- _ACTIVITY_
Could you copy the whole listing below exactly as written?

━━━━━ RECORDS FOR THE TASK ━━━━━

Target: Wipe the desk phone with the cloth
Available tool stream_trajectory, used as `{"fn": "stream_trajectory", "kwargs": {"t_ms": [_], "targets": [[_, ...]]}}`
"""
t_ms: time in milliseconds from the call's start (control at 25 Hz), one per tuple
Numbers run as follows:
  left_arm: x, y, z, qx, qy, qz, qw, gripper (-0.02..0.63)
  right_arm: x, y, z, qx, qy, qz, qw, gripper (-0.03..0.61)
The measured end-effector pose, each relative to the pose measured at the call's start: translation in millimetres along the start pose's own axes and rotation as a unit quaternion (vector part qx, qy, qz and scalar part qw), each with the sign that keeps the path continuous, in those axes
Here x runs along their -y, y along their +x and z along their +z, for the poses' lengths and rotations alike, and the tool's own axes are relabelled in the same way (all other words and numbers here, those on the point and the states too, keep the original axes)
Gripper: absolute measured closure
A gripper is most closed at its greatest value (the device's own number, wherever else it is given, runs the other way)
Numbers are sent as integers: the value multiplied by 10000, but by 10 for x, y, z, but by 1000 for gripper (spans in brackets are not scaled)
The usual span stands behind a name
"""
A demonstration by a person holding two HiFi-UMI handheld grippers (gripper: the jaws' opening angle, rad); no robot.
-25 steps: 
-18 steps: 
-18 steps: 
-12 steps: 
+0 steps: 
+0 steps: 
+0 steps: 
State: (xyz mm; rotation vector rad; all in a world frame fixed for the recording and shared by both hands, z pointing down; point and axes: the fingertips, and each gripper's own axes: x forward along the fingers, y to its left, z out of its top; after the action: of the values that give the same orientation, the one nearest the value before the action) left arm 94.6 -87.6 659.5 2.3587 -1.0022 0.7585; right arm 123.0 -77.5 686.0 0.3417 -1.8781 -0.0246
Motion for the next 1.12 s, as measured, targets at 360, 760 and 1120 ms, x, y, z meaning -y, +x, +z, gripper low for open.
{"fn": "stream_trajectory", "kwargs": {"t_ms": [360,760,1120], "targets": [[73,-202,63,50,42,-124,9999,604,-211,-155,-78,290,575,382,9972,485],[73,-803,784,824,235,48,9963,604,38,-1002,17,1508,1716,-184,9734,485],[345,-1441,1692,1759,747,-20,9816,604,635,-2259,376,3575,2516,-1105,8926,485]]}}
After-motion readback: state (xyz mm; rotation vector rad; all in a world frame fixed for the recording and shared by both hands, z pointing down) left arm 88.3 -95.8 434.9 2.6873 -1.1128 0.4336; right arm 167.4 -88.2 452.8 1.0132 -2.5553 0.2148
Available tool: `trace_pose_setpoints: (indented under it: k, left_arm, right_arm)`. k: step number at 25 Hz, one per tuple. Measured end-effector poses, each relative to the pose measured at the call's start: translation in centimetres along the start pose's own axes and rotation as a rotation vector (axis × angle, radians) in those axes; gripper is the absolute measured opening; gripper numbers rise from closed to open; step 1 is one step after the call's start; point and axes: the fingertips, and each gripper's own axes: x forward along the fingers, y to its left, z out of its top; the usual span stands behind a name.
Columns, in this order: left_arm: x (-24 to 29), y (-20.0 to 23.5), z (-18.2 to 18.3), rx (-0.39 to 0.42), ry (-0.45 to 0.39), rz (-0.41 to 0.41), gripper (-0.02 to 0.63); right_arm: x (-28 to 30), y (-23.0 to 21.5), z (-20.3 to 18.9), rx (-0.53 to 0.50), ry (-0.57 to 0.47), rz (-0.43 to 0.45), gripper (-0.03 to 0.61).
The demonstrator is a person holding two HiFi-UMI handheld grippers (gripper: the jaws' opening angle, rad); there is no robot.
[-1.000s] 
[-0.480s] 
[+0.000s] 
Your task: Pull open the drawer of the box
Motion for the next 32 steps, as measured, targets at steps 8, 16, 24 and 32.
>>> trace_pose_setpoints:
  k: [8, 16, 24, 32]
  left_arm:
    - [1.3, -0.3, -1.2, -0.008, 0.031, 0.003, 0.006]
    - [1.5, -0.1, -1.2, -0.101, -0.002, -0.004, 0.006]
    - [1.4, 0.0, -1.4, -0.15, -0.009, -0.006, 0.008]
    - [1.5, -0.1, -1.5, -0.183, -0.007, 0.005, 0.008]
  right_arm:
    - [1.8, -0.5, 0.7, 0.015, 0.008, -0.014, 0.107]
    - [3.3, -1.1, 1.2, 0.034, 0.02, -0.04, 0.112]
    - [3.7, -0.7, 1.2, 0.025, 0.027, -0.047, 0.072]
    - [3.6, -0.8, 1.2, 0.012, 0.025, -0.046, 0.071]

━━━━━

- _RESULT_
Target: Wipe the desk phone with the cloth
Available tool stream_trajectory, used as `{"fn": "stream_trajectory", "kwargs": {"t_ms": [_], "targets": [[_, ...]]}}`
"""
t_ms: time in milliseconds from the call's start (control at 25 Hz), one per tuple
Numbers run as follows:
  left_arm: x, y, z, qx, qy, qz, qw, gripper (-0.02..0.63)
  right_arm: x, y, z, qx, qy, qz, qw, gripper (-0.03..0.61)
The measured end-effector pose, each relative to the pose measured at the call's start: translation in millimetres along the start pose's own axes and rotation as a unit quaternion (vector part qx, qy, qz and scalar part qw), each with the sign that keeps the path continuous, in those axes
Here x runs along their -y, y along their +x and z along their +z, for the poses' lengths and rotations alike, and the tool's own axes are relabelled in the same way (all other words and numbers here, those on the point and the states too, keep the original axes)
Gripper: absolute measured closure
A gripper is most closed at its greatest value (the device's own number, wherever else it is given, runs the other way)
Numbers are sent as integers: the value multiplied by 10000, but by 10 for x, y, z, but by 1000 for gripper (spans in brackets are not scaled)
The usual span stands behind a name
"""
A demonstration by a person holding two HiFi-UMI handheld grippers (gripper: the jaws' opening angle, rad); no robot.
-25 steps: 
-18 steps: 
-18 steps: 
-12 steps: 
+0 steps: 
+0 steps: 
+0 steps: 
State: (xyz mm; rotation vector rad; all in a world frame fixed for the recording and shared by both hands, z pointing down; point and axes: the fingertips, and each gripper's own axes: x forward along the fingers, y to its left, z out of its top; after the action: of the values that give the same orientation, the one nearest the value before the action) left arm 94.6 -87.6 659.5 2.3587 -1.0022 0.7585; right arm 123.0 -77.5 686.0 0.3417 -1.8781 -0.0246
Motion for the next 1.12 s, as measured, targets at 360, 760 and 1120 ms, x, y, z meaning -y, +x, +z, gripper low for open.
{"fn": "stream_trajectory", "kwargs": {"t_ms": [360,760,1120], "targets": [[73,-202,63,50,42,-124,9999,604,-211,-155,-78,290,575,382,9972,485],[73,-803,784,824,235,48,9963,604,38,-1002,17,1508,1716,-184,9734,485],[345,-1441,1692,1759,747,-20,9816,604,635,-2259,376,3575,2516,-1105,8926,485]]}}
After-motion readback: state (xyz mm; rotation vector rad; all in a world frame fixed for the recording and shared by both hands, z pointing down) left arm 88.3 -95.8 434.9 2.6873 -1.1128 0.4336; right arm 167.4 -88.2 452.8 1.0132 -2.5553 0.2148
Available tool: `trace_pose_setpoints: (indented under it: k, left_arm, right_arm)`. k: step number at 25 Hz, one per tuple. Measured end-effector poses, each relative to the pose measured at the call's start: translation in centimetres along the start pose's own axes and rotation as a rotation vector (axis × angle, radians) in those axes; gripper is the absolute measured opening; gripper numbers rise from closed to open; step 1 is one step after the call's start; point and axes: the fingertips, and each gripper's own axes: x forward along the fingers, y to its left, z out of its top; the usual span stands behind a name.
Columns, in this order: left_arm: x (-24 to 29), y (-20.0 to 23.5), z (-18.2 to 18.3), rx (-0.39 to 0.42), ry (-0.45 to 0.39), rz (-0.41 to 0.41), gripper (-0.02 to 0.63); right_arm: x (-28 to 30), y (-23.0 to 21.5), z (-20.3 to 18.9), rx (-0.53 to 0.50), ry (-0.57 to 0.47), rz (-0.43 to 0.45), gripper (-0.03 to 0.61).
The demonstrator is a person holding two HiFi-UMI handheld grippers (gripper: the jaws' opening angle, rad); there is no robot.
[-1.000s] 
[-0.480s] 
[+0.000s] 
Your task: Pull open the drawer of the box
Motion for the next 32 steps, as measured, targets at steps 8, 16, 24 and 32.
>>> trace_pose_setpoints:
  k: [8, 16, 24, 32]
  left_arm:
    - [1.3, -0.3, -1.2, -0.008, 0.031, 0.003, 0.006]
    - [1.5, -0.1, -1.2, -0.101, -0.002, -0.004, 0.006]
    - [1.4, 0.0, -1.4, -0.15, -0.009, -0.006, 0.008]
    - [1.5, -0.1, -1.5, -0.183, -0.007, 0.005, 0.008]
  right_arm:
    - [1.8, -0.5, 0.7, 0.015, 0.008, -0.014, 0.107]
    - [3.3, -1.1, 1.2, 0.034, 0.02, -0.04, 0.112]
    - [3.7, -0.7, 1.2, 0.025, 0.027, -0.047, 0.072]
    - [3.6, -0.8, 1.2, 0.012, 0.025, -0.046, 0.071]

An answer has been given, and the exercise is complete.